=== INFORMATION SUPPLIED ===

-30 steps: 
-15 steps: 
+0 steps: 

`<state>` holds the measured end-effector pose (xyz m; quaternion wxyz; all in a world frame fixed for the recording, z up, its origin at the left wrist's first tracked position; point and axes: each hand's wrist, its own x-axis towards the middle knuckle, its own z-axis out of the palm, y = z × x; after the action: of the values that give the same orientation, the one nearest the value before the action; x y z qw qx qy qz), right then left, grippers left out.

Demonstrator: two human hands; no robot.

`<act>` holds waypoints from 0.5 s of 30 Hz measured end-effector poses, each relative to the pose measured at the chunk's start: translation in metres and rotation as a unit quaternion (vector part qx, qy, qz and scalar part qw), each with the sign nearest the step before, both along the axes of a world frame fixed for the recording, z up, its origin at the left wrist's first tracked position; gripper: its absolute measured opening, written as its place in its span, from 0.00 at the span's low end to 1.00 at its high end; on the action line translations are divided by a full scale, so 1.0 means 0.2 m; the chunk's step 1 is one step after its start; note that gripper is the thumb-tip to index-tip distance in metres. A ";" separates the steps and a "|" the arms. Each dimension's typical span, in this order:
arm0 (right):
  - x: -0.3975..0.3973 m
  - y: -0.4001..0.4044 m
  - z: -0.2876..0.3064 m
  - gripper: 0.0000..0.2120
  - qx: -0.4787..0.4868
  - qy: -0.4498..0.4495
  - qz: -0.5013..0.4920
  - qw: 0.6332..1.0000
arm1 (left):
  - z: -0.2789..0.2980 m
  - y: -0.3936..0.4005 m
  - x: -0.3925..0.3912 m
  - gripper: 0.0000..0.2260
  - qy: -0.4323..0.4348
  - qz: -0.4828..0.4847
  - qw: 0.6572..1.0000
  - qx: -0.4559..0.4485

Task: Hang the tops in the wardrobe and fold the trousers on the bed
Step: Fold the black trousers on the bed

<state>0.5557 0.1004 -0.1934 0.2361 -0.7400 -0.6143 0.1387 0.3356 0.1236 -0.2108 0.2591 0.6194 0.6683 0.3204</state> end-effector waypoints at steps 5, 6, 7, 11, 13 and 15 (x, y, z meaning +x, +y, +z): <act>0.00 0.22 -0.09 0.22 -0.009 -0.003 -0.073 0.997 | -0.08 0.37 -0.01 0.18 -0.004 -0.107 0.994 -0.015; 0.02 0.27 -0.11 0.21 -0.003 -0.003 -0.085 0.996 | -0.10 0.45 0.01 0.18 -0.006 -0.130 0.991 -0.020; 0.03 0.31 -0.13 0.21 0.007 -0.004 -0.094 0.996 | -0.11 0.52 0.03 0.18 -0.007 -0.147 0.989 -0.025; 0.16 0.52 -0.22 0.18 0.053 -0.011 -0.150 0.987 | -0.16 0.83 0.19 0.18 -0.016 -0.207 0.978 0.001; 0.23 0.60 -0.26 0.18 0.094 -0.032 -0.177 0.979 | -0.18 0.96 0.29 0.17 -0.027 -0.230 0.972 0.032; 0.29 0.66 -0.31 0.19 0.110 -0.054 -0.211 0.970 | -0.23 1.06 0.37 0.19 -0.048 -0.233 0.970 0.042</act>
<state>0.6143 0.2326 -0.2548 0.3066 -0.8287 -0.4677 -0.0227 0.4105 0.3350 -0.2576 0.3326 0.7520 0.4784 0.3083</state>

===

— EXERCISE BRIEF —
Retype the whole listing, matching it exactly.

— YOUR RESPONSE —
-30 steps: 
-15 steps: 
+0 steps: 

`<state>` holds the measured end-effector pose (xyz m; quaternion wxyz; all in a world frame fixed for the recording, z up, its origin at the left wrist's first tracked position; point and axes: each hand's wrist, its own x-axis towards the middle knuckle, its own z-axis out of the palm, y = z × x; after the action: of the values that give the same orientation, the one nearest the value before the action; x y z qw qx qy qz), right then left, grippers left out.

Demonstrator: two human hands; no robot.

`<act>` holds waypoints from 0.5 s of 30 Hz measured end-effector poses, each relative to the pose measured at the chunk's start: translation in metres and rotation as a unit quaternion (vector part qx, qy, qz and scalar part qw), each with the sign nearest the step before, both along the axes of a world frame fixed for the recording, z up, its origin at the left wrist's first tracked position; gripper: its absolute measured opening, written as its place in its span, from 0.00 at the span's low end to 1.00 at its high end; on the action line translations are divided by a full scale, so 1.0 means 0.2 m; the chunk's step 1 is one step after its start; note that gripper is the thumb-tip to index-tip distance in metres. A ";" separates the steps and a "|" the arms. Each dimension's typical span, in this order:
arm0 (right):
  - x: -0.3975..0.3973 m
  - y: -0.4001..0.4044 m
  - z: -0.2876..0.3064 m
  - gripper: 0.0000..0.2120
  - qx: -0.4787..0.4868
  - qy: -0.4498..0.4495
  - qz: -0.5013..0.4920
  - qw: 0.6332..1.0000
arm1 (left):
  - z: -0.2789..0.2980 m
  - y: -0.3936..0.4005 m
  - x: -0.3925..0.3912 m
  - gripper: 0.0000..0.2260
  - qy: -0.4323..0.4348
  - qz: -0.4828..0.4847
  - qw: 0.6572..1.0000
  - qx: -0.4559..0.4485

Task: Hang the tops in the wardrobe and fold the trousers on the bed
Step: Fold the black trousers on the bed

<state>0.5557 0.1004 -0.1934 0.2361 -0.7400 -0.6143 0.1387 0.3356 0.1236 -0.2108 0.2591 0.6194 0.6683 0.3204</state> end-effector waypoints at steps 5, 6, 7, 11, 13 and 15 (x, y, z meaning +x, +y, +z): <act>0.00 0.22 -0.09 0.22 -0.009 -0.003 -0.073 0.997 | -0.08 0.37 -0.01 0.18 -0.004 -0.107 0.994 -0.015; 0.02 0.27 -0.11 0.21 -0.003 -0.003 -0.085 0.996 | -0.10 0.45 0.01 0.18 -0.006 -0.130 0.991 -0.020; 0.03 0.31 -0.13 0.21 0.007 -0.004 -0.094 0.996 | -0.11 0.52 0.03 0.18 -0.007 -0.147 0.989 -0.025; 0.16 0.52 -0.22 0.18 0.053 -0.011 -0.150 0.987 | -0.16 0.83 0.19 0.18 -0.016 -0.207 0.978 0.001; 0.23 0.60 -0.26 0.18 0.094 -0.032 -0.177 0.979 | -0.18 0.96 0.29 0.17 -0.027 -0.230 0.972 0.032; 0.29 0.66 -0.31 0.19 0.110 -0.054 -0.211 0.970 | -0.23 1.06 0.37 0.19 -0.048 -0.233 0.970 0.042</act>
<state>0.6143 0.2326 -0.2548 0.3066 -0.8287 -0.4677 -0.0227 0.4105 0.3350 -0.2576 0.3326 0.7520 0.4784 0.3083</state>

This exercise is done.